TASK GOAL: Copy the lines below exactly. Start at the first and finish with the line containing "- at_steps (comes".

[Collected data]
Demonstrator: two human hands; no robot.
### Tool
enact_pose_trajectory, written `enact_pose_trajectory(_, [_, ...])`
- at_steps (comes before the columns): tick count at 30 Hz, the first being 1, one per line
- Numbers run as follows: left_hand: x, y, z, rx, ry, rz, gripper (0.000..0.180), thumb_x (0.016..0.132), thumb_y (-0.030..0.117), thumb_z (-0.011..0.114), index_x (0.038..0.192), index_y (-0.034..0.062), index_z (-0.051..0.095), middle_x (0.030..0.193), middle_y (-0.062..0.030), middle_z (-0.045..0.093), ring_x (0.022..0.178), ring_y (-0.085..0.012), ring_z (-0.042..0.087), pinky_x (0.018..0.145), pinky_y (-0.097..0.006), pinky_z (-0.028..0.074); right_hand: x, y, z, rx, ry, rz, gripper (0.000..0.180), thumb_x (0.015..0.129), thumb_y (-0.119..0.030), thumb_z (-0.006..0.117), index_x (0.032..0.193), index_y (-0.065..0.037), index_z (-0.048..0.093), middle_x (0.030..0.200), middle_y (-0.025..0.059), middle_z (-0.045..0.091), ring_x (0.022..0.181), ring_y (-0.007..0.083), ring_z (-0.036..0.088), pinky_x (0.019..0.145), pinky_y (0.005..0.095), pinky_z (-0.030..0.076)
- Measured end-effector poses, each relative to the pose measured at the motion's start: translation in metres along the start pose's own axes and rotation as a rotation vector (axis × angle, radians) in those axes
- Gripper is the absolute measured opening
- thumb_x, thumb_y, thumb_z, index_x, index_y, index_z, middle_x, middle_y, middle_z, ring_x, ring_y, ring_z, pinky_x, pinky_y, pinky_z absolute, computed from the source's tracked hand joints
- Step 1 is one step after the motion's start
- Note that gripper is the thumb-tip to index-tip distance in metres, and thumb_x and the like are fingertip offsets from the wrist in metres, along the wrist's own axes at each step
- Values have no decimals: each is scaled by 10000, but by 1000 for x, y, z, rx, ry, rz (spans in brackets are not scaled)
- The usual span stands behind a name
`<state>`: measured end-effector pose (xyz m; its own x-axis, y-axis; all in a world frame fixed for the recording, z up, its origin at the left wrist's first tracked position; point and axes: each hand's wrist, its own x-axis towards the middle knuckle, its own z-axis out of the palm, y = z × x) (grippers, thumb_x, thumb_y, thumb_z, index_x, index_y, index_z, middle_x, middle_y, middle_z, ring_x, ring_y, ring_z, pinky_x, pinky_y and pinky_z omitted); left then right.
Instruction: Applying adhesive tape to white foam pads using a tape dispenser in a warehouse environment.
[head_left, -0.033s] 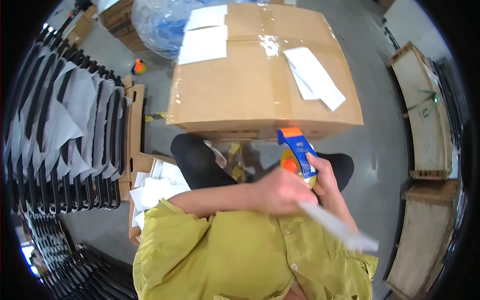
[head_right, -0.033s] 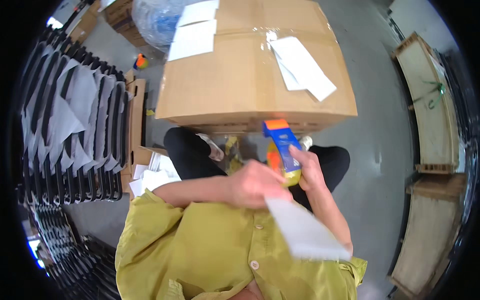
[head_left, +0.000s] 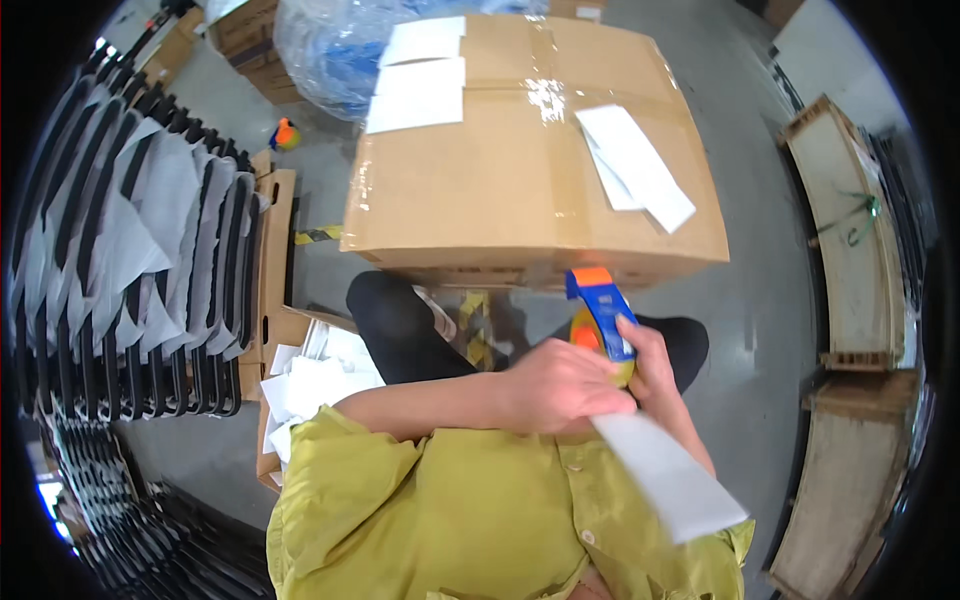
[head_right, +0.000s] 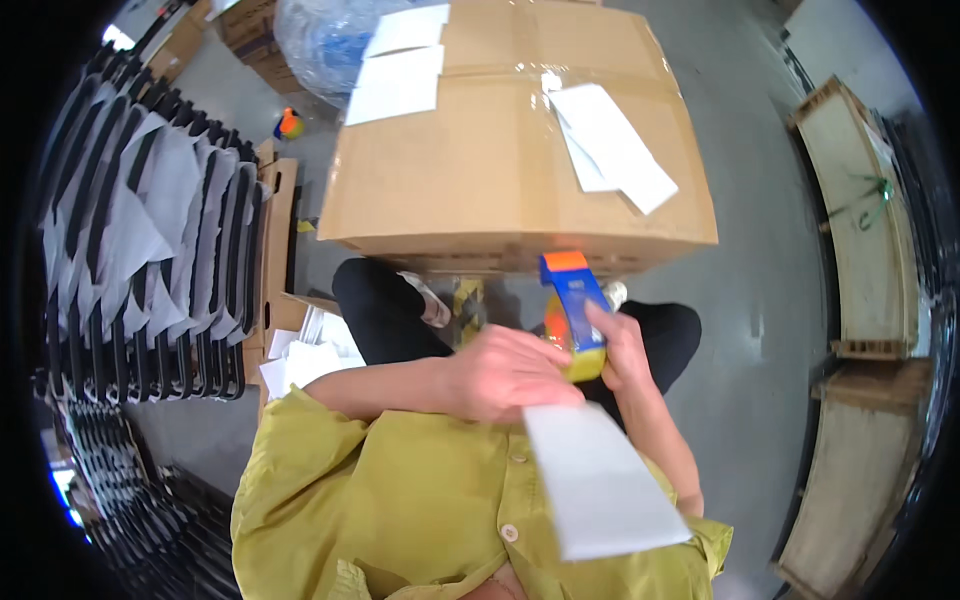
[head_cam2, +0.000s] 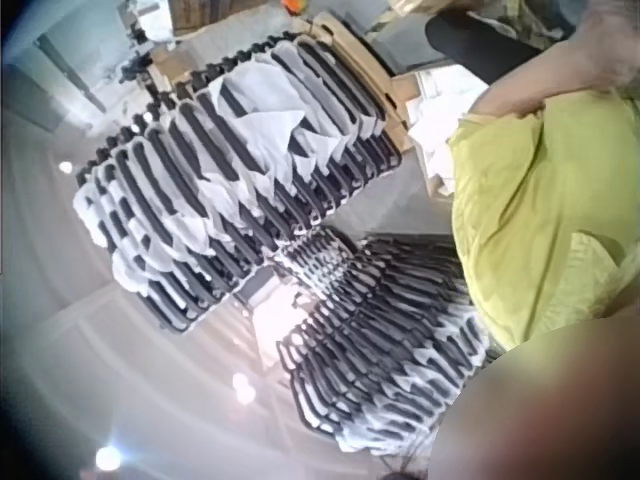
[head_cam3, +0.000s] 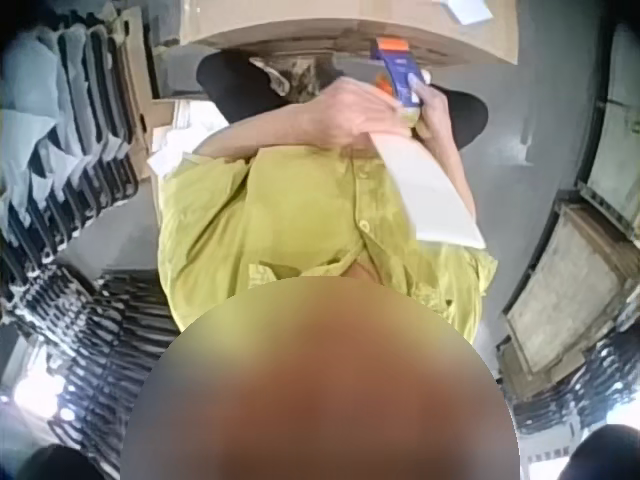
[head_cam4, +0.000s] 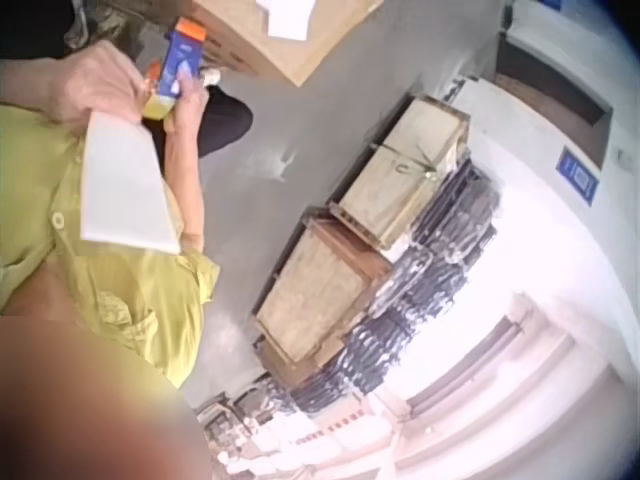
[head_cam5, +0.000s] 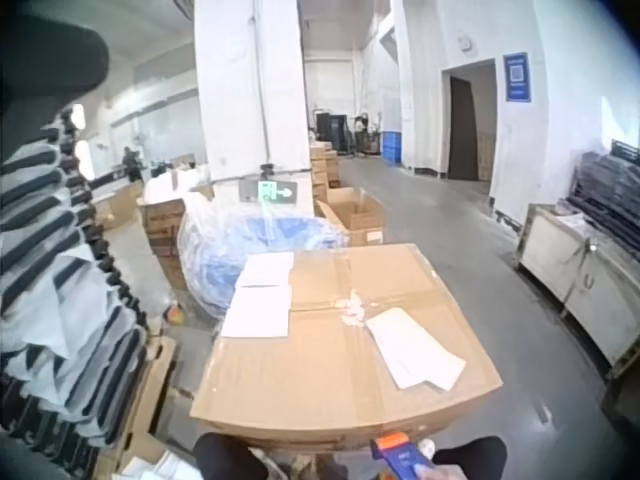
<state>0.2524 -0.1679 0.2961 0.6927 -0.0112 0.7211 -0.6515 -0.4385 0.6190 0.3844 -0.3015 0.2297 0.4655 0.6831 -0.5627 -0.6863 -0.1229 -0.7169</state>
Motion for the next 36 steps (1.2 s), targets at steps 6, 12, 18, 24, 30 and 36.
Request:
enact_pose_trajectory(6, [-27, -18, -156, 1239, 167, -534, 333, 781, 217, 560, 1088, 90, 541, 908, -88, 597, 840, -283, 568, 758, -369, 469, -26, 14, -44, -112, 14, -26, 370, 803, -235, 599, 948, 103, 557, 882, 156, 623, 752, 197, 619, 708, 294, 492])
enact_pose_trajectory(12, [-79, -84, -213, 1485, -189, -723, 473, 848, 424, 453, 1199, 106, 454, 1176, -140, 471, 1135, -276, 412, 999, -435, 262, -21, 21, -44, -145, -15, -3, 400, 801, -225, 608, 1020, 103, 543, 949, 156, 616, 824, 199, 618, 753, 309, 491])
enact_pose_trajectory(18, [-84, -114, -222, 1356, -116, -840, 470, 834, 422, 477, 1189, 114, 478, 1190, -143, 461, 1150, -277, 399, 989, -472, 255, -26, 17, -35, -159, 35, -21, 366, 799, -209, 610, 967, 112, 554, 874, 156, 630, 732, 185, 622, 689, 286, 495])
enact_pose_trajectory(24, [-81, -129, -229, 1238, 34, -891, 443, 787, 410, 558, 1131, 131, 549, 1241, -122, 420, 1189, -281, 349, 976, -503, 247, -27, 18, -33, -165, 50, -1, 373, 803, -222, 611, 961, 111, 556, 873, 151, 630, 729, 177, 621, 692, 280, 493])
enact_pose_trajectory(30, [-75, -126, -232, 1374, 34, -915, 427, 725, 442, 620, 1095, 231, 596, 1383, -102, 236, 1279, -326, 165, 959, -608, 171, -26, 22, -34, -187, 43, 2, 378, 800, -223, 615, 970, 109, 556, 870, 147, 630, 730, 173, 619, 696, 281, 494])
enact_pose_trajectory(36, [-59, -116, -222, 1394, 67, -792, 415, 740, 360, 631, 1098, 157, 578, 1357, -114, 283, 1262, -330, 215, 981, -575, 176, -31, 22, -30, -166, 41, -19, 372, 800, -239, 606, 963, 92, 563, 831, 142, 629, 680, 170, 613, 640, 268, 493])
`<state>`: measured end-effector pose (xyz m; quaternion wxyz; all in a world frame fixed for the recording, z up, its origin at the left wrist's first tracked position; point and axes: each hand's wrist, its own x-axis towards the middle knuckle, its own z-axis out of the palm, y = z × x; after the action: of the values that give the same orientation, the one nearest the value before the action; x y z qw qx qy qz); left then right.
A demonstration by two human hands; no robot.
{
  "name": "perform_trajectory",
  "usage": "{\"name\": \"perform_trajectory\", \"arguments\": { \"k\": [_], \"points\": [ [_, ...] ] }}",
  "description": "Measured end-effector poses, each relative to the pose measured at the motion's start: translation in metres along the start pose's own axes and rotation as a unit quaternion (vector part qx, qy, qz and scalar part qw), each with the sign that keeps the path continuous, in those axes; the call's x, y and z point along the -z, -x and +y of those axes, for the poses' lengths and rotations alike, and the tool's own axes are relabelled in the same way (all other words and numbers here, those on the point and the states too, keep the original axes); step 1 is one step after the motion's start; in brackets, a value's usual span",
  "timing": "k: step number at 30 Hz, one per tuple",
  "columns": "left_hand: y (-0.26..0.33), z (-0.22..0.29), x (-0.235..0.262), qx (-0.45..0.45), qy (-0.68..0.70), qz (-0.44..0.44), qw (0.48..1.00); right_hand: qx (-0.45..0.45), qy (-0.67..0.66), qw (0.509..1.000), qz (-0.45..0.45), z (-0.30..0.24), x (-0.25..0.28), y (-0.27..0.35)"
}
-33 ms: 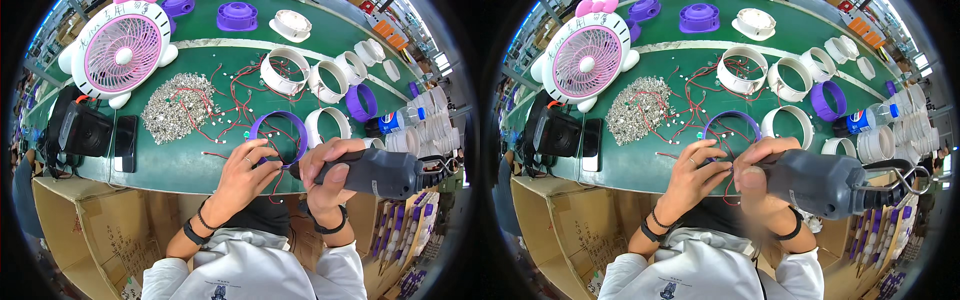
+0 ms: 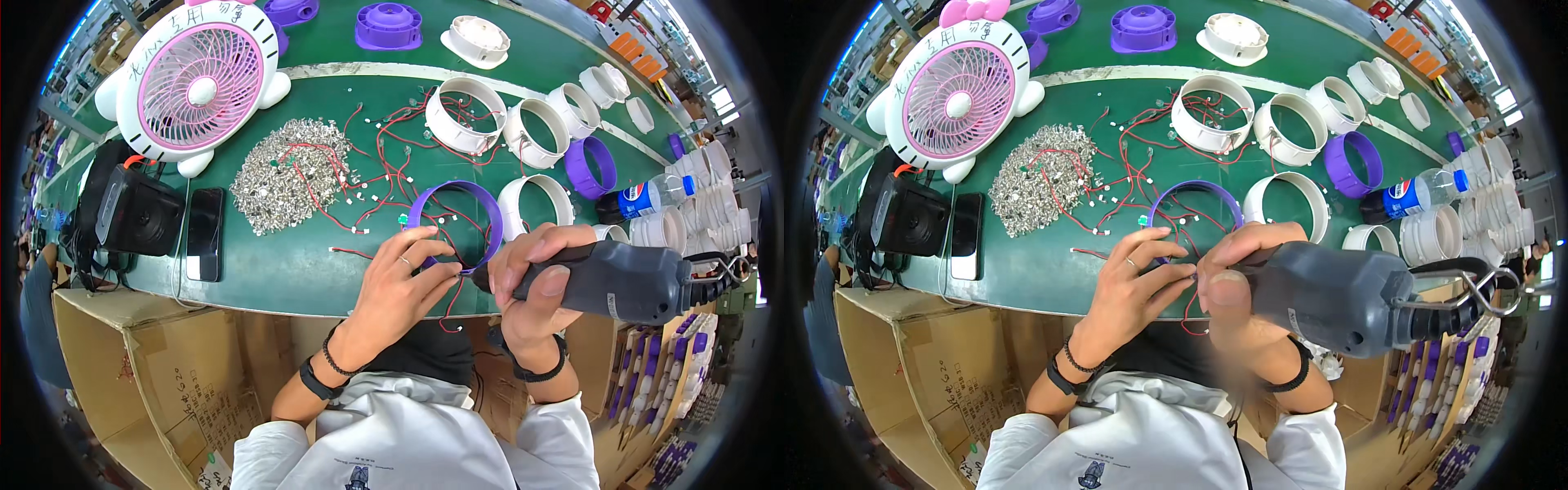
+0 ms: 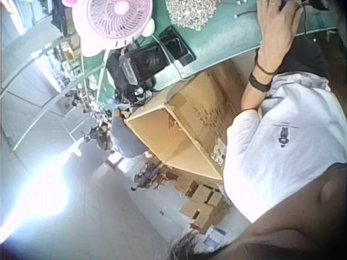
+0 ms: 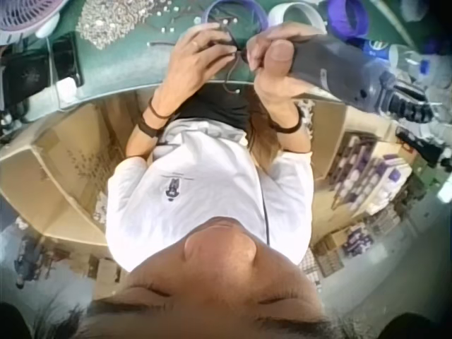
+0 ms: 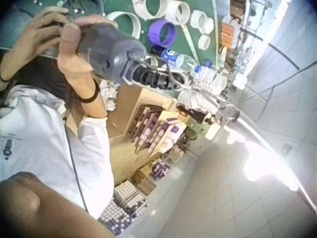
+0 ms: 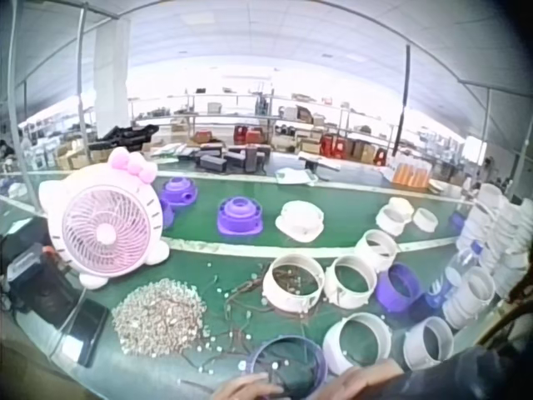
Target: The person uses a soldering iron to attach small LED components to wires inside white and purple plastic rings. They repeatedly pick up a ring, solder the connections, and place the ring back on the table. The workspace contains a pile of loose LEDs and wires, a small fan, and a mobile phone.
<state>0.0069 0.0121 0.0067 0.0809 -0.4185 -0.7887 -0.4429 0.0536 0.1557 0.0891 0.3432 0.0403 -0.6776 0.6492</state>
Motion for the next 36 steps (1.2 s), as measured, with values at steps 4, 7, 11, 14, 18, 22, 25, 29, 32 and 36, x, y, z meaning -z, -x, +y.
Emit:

EXERCISE RESPONSE:
Demonstrator: two human hands; no robot.
### Tool
enact_pose_trajectory, written `enact_pose_trajectory(_, [_, ...])`
- at_steps (comes before the columns): tick count at 30 Hz, the first being 1, one per line

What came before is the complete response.